15. The apparatus as in claim 13 , wherein the at least one controller is designed to increase the value of the first volume flow rate (V N2 ) as the oxygen concentration in the room atmosphere increases and to reduce said value as the oxygen concentration decreases, preferably by operating a controllable valve in the first feed line system.
16. The apparatus as in claim 13 , wherein the at least one controller is designed to increase the minimum air exchange rate required for the permanently inertized room as the concentration of hazardous substances in the room atmosphere increases and to reduce it as the concentration of hazardous substances decreases.
17. The apparatus as in claim 11 or 12 , wherein said at least one controller is designed to determine, preferably in continuous fashion or at scheduled times or events, the required minimum added-air volume flow rate (V F ) as a function of the concentration of hazardous substances by means of a look-up table stored in said at least one controller.
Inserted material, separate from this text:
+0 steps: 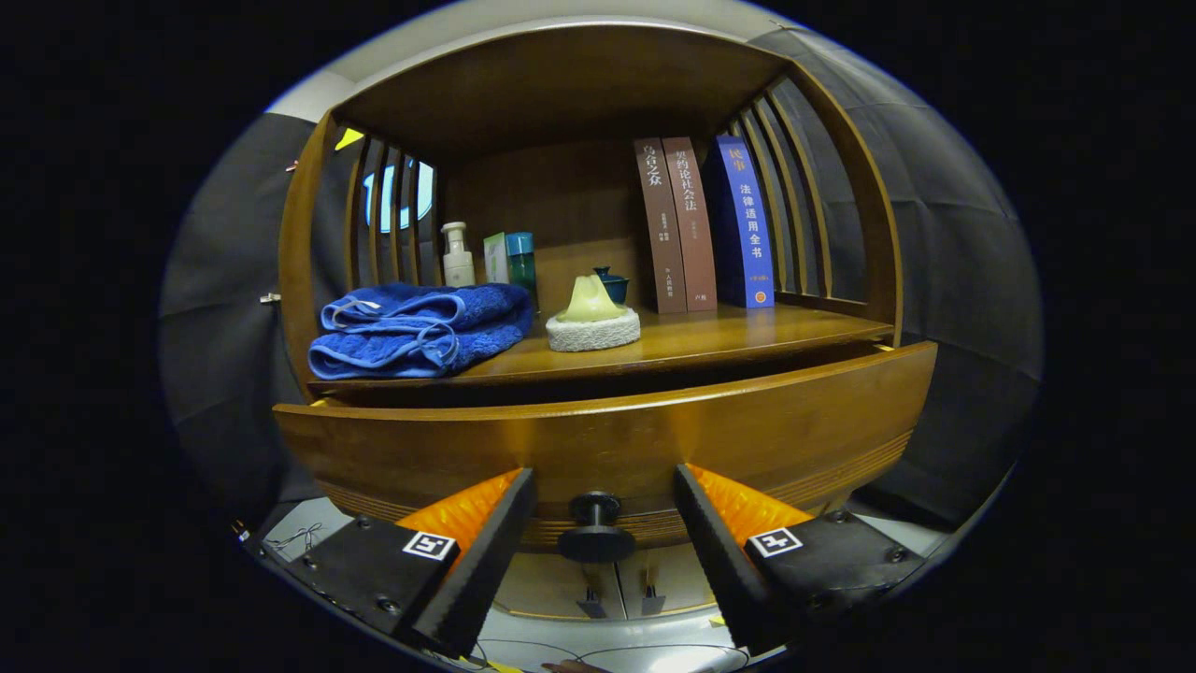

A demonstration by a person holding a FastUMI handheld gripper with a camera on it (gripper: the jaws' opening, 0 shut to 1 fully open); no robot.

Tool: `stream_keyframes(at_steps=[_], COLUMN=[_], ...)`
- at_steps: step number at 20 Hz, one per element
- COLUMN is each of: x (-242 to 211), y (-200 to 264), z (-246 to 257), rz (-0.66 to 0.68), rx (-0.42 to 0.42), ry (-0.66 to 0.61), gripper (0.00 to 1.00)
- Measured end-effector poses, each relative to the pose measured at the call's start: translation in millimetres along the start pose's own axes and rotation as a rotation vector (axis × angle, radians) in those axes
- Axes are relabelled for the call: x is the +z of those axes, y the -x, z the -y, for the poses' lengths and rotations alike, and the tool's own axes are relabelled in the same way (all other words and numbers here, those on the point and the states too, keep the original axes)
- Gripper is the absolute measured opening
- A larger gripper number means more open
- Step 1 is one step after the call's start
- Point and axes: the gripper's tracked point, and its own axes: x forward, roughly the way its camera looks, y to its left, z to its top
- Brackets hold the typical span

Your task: Pull open the drawer, take out the items inside it, and place them on the countertop above the cabinet.

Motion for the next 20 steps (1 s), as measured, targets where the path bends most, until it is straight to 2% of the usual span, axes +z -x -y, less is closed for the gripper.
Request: stream_keyframes(at_steps=[8,20], x=[5.4,10.4], y=[-23.1,-21.9], z=[-1.3,0.3], rz=[0.007,0.009], rx=[-0.002,-0.011], ry=[-0.001,0.05], gripper=[0.98,1.0])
18. The apparatus as in claim 11 or 12 , additionally including at least one sensor in one or several locations within the first feed line system for measuring the value of the first volume flow rate (V N2 ), preferably in continuous fashion or at scheduled times or events, and for transmitting the measurement results to the at least one controller.
19. The apparatus as in claim 11 or 12 , additionally including at least one sensor in one or several locations within the second feed line system for measuring the value of the second volume flow rate (V L ), preferably in continuous fashion or at scheduled times or events, and for transmitting the measurement results to the at least one controller.
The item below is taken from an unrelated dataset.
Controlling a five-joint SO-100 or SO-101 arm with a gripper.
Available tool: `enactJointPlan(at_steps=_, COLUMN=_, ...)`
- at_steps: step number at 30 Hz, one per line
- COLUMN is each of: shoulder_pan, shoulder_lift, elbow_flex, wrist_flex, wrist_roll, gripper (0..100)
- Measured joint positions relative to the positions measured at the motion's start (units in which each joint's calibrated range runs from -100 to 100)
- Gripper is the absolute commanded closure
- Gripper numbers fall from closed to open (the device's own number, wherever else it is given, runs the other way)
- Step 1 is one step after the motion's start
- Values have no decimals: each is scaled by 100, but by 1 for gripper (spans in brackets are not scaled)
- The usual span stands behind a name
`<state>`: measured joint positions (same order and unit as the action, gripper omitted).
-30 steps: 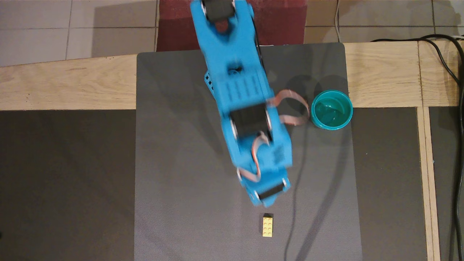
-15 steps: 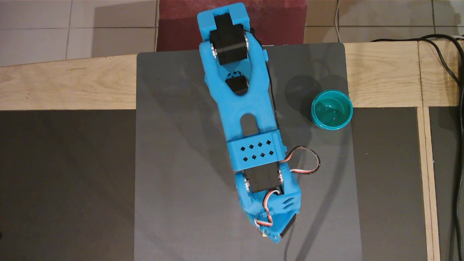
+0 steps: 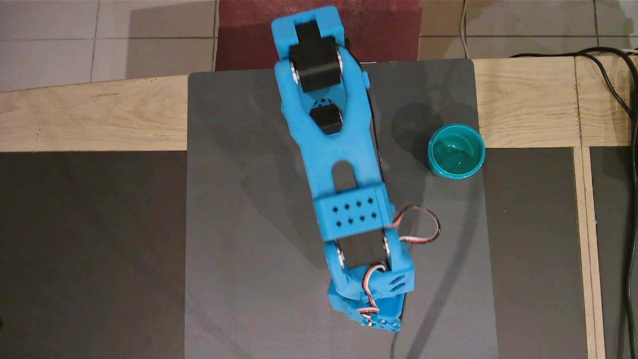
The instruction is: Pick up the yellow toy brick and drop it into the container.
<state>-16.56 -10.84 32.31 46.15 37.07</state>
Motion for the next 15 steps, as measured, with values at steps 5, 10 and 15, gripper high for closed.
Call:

20. The apparatus as in claim 12 , additionally comprising a return-air exhaust system designed to remove return air from the permanently inertized room in controlled fashion, as well as an air reprocessing unit for the reprocessing and/or filtering of the return air extracted from the room by the return-air exhaust system, with at least part of the reprocessed or filtered return air being fed to the inert-gas source as available inert gas.
21. The apparatus as in claim 20 , in which the return-air exhaust system features at least one controllable exhaust gate, in the form of a mechanically, hydraulically or pneumatically operable exhaust shutter that can be controlled so as to regulate the withdrawal of return air from the permanently inertized room, said minimum of one exhaust gate preferably constituting a fire barrier.
22. The apparatus as in claim 20 or 21 , in which the air reprocessing unit encompasses a molecular separator, in particular a hollow-fiber membrane system and/or an activated-charcoal adsorption system.
23. The apparatus as in claim 20 or 21 , in which the inert-gas source is an inert-gas generator with a molecular separator, in particular a hollow-fiber membrane system and/or an activated-charcoal absorption system, said molecular separator is fed a compressed air mixture and the inerts gas generator delivers a nitrogen-enriched air mixture, the nitrogen-enriched air mixture delivered by the inert-gas generator, constituting an inert gas, is injected in controlled fashion into the permanently inertized room, and the air mixture fed to the inert-gas generator is at least in part composed of the filtered return air.Cited by (0)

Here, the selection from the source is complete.